[EXCERPTED RECORDS]

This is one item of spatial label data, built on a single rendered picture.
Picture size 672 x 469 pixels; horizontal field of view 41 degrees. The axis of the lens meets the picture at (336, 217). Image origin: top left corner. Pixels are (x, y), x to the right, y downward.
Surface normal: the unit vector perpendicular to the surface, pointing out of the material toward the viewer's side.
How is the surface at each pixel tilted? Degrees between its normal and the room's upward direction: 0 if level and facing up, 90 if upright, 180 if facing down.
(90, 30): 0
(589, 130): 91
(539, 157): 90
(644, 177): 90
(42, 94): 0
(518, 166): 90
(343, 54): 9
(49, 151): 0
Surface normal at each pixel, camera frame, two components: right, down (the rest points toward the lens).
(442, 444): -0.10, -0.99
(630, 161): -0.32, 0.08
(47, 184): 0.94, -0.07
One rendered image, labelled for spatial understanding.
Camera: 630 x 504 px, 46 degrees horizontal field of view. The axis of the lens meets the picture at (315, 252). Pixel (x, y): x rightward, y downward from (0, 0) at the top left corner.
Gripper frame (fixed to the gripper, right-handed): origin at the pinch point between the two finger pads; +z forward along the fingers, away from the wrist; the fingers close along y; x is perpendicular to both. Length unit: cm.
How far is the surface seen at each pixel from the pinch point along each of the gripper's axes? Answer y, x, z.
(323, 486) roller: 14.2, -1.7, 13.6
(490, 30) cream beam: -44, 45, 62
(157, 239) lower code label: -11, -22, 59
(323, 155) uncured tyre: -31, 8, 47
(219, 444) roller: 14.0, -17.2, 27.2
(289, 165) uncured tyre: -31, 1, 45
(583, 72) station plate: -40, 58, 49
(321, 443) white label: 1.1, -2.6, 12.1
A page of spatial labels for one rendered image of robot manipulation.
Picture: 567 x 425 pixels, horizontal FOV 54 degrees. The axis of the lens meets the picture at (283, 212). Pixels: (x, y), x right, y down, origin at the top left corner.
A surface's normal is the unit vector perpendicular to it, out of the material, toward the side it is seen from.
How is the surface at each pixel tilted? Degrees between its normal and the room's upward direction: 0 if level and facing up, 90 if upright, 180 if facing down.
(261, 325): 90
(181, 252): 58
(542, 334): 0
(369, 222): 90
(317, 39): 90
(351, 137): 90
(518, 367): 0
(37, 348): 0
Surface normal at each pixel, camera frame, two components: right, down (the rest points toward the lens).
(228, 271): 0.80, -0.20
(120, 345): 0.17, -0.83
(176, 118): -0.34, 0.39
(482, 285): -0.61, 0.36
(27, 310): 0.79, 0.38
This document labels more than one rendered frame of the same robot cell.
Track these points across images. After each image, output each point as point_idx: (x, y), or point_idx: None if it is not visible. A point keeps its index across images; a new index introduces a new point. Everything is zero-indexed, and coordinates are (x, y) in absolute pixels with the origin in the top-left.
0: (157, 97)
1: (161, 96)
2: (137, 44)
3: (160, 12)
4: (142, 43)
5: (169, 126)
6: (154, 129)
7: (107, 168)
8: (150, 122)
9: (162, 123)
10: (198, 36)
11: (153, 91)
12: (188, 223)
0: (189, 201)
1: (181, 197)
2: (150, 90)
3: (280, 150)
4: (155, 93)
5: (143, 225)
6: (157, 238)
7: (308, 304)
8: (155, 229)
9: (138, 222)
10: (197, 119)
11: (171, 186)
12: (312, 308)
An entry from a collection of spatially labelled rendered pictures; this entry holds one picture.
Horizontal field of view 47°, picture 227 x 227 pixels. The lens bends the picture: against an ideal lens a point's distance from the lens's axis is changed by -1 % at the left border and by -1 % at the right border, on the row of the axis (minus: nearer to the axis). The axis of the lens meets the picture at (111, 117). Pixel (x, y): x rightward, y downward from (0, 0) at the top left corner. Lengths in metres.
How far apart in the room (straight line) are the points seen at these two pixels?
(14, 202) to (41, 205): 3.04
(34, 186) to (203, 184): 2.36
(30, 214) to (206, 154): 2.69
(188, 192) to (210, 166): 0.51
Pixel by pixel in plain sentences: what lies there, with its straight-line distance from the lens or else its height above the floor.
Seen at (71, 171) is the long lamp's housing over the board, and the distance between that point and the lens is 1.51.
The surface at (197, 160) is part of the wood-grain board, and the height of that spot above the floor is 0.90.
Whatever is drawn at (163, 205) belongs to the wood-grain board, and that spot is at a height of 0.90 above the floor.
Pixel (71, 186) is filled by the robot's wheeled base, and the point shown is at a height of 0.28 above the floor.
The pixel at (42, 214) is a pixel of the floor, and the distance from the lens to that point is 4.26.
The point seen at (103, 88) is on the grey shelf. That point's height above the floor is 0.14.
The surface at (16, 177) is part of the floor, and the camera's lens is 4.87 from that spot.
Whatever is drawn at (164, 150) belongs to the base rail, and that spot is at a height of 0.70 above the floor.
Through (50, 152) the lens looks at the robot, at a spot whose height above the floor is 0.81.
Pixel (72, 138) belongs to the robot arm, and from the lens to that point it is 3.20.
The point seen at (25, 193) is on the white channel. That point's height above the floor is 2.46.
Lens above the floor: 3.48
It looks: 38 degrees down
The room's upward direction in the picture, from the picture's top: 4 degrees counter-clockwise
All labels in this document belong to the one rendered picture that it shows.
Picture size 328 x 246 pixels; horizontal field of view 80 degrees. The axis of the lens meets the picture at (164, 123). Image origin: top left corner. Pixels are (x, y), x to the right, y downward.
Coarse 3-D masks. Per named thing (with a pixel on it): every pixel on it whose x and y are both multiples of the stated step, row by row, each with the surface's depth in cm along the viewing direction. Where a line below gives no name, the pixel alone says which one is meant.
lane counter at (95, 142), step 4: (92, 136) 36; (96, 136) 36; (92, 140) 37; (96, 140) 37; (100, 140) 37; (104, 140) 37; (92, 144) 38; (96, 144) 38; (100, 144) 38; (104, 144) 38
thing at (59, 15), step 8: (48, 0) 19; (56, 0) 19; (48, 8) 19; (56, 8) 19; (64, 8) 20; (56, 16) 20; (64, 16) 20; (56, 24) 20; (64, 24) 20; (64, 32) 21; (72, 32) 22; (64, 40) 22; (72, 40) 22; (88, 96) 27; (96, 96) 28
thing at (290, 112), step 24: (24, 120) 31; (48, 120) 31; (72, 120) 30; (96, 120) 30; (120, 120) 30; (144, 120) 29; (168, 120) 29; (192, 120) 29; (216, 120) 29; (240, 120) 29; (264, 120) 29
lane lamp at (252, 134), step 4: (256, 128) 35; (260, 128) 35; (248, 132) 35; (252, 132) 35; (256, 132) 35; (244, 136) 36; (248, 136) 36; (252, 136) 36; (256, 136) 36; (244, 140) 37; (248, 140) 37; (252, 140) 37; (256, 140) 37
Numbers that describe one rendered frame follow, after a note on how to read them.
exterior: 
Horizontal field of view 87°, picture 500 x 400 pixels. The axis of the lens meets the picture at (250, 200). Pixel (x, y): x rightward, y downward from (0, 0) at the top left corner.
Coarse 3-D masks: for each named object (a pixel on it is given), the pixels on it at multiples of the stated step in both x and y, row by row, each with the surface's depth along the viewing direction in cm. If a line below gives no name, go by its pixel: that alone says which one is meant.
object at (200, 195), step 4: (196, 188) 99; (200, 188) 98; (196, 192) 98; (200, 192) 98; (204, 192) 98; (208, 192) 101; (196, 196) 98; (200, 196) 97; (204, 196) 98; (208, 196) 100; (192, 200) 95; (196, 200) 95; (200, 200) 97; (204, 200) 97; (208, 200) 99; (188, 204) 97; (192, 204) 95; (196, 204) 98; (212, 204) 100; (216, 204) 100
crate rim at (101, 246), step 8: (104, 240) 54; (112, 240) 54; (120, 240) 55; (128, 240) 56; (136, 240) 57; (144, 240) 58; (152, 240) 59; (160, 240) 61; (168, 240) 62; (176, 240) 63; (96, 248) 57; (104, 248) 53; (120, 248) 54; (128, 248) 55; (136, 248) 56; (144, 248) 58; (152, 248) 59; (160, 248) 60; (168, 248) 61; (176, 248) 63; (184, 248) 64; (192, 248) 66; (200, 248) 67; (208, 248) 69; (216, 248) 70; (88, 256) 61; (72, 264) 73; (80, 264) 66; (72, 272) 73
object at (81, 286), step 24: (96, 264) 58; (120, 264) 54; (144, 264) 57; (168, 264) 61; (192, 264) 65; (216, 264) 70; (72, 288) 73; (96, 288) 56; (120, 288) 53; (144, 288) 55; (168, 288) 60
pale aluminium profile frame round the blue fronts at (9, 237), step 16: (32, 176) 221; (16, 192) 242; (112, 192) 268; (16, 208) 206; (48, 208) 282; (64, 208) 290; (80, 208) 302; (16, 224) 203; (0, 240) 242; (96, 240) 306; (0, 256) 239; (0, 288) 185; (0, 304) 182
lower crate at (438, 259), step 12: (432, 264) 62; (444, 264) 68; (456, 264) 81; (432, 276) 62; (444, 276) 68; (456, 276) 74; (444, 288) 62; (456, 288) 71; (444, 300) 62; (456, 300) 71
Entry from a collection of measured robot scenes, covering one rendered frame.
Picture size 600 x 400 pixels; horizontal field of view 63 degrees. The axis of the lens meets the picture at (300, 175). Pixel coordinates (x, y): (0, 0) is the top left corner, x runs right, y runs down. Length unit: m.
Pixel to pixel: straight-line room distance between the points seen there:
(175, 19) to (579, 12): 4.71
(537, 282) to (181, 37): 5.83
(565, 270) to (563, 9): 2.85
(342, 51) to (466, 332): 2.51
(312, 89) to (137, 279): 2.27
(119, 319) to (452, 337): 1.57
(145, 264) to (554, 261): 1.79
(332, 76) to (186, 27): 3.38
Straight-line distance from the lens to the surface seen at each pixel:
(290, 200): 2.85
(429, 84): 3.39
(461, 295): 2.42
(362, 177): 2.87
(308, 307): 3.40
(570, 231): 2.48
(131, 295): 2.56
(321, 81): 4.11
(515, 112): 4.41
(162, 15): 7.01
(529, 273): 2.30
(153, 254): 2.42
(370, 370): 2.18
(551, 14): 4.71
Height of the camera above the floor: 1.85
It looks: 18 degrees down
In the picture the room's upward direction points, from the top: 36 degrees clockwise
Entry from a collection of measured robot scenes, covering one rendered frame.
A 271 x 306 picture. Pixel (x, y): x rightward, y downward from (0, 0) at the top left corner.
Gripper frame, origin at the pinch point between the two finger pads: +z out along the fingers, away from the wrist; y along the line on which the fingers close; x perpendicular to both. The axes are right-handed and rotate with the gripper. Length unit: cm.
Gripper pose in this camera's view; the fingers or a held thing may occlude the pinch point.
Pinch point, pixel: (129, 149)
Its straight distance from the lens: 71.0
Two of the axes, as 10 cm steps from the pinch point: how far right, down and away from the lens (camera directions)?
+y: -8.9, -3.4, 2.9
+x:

[/EXCERPTED RECORDS]

• _PROBLEM DESCRIPTION_: Whenever the string "which" turns up in a line above, copy that line out.

• _WRITTEN ANSWER_:
Coarse 3-D masks. Per named thing (with a pixel on it): every pixel on it whose x and y are both multiples of the stated step, row by row, each with the surface's depth in cm along the viewing direction. Where a line below gives no name, the pixel alone says which one is meant.
Coarse 3-D masks: for each named object (a pixel on it is given), the pixels on it at multiples of the stated step in both x and y, row by row, each with the surface's depth along the viewing direction in cm. If a line below gives no name, go by its pixel: that alone says which one is meant.
Gripper frame, origin at the pinch point between the two finger pads: +z out along the fingers, away from the wrist; y along the line on which the fingers close; x perpendicular to both. The axes are right-handed and rotate with the gripper. Length unit: cm.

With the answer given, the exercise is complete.